== WORK INSTRUCTION ==
In the data below, find the line containing "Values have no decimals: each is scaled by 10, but", then set down that line and every later line up to and including the line containing "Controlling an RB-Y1", exactly.

== PROVIDED RECORDS ==

==*==

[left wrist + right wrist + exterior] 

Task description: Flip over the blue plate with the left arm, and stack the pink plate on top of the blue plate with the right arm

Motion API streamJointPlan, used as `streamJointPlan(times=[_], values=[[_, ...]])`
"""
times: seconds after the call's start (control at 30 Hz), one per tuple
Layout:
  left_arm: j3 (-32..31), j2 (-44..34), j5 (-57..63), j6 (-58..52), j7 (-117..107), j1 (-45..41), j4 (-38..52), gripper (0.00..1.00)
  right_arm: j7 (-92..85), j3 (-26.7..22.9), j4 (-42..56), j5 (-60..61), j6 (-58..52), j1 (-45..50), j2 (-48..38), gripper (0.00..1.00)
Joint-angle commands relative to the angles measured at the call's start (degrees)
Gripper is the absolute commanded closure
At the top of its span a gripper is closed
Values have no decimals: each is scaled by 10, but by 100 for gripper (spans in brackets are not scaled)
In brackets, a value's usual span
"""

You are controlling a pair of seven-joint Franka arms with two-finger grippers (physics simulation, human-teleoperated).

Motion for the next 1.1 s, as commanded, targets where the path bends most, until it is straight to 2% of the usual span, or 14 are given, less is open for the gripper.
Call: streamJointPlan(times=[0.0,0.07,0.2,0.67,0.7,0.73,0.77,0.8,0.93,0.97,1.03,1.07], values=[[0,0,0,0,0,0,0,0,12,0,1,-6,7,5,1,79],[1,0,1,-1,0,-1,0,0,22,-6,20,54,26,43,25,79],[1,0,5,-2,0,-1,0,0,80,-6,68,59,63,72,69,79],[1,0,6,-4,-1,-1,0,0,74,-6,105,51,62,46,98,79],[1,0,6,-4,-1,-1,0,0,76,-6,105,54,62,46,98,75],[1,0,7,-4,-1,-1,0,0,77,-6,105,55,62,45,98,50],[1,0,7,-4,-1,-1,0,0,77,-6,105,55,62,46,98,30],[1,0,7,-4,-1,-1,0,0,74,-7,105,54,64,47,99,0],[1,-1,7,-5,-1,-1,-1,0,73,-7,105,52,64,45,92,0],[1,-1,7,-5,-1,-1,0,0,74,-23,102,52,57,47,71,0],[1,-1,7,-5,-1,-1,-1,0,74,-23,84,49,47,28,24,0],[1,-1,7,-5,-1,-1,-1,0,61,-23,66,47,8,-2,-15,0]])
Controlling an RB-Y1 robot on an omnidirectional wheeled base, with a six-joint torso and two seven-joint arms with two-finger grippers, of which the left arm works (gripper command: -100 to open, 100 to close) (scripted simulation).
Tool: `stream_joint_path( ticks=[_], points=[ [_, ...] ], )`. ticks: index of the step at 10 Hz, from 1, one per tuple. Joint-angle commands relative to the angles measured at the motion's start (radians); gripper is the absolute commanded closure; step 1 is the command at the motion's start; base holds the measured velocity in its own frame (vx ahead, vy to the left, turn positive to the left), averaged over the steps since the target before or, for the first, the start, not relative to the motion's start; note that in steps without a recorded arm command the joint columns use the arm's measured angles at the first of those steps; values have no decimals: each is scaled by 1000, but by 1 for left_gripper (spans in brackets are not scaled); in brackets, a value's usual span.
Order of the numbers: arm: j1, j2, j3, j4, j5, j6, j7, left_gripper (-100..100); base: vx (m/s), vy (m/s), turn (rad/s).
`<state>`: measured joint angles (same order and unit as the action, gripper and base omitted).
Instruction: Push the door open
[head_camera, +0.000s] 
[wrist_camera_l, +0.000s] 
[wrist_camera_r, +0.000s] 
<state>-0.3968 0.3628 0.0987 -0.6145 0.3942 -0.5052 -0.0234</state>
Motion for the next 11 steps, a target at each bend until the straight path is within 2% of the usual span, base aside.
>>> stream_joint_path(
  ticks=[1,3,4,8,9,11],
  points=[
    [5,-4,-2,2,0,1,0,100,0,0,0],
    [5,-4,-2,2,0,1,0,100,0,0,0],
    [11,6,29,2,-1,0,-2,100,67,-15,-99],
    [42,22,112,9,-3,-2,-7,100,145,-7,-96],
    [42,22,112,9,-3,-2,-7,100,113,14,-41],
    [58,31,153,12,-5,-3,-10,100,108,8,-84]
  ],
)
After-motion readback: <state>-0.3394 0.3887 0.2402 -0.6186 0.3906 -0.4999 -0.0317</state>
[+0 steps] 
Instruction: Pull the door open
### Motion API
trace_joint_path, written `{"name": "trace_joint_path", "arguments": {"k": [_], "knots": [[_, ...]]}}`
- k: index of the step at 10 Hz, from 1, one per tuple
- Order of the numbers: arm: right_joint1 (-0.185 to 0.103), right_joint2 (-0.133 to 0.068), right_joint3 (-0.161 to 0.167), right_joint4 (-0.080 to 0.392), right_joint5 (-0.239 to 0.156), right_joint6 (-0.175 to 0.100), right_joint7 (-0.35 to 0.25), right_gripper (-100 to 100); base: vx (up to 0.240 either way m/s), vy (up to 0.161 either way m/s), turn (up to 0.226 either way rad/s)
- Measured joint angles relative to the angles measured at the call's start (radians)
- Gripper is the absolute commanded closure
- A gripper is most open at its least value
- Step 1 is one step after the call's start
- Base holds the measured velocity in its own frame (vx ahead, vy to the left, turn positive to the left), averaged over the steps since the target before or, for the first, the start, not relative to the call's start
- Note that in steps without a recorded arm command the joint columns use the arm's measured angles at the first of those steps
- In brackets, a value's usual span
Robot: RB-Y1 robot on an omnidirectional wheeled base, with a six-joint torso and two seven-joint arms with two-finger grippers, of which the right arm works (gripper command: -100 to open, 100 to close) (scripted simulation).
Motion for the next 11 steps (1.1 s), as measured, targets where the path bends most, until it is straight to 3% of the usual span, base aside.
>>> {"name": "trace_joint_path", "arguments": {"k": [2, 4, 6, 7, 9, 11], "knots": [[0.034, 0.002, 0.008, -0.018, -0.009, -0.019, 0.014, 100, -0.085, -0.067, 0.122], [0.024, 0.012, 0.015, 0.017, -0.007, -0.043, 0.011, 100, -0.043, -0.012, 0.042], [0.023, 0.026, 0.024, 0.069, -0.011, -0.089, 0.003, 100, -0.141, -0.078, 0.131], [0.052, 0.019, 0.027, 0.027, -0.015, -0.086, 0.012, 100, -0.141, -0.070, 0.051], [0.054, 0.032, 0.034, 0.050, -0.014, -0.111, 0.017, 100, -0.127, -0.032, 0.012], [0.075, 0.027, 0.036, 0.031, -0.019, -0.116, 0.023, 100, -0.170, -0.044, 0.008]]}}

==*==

== ANSWER FOR THIS EXERCISE ==
Values have no decimals: each is scaled by 10, but by 100 for gripper (spans in brackets are not scaled)
In brackets, a value's usual span
"""

You are controlling a pair of seven-joint Franka arms with two-finger grippers (physics simulation, human-teleoperated).

Motion for the next 1.1 s, as commanded, targets where the path bends most, until it is straight to 2% of the usual span, or 14 are given, less is open for the gripper.
Call: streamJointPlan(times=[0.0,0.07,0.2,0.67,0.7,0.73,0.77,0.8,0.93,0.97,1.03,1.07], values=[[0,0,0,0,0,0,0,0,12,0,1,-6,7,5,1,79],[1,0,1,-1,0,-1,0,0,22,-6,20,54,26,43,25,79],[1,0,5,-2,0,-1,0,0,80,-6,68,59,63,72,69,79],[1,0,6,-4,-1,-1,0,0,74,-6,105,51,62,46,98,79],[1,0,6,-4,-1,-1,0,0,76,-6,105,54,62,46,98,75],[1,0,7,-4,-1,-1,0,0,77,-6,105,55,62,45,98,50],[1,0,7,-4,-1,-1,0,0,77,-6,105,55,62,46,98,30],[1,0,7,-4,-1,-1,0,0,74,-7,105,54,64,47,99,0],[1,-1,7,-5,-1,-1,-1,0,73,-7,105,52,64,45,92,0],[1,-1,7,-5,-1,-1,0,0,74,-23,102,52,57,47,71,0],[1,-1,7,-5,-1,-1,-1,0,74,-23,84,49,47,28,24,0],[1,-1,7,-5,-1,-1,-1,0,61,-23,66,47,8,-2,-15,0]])
Controlling an RB-Y1 robot on an omnidirectional wheeled base, with a six-joint torso and two seven-joint arms with two-finger grippers, of which the left arm works (gripper command: -100 to open, 100 to close) (scripted simulation).

No more output is needed here.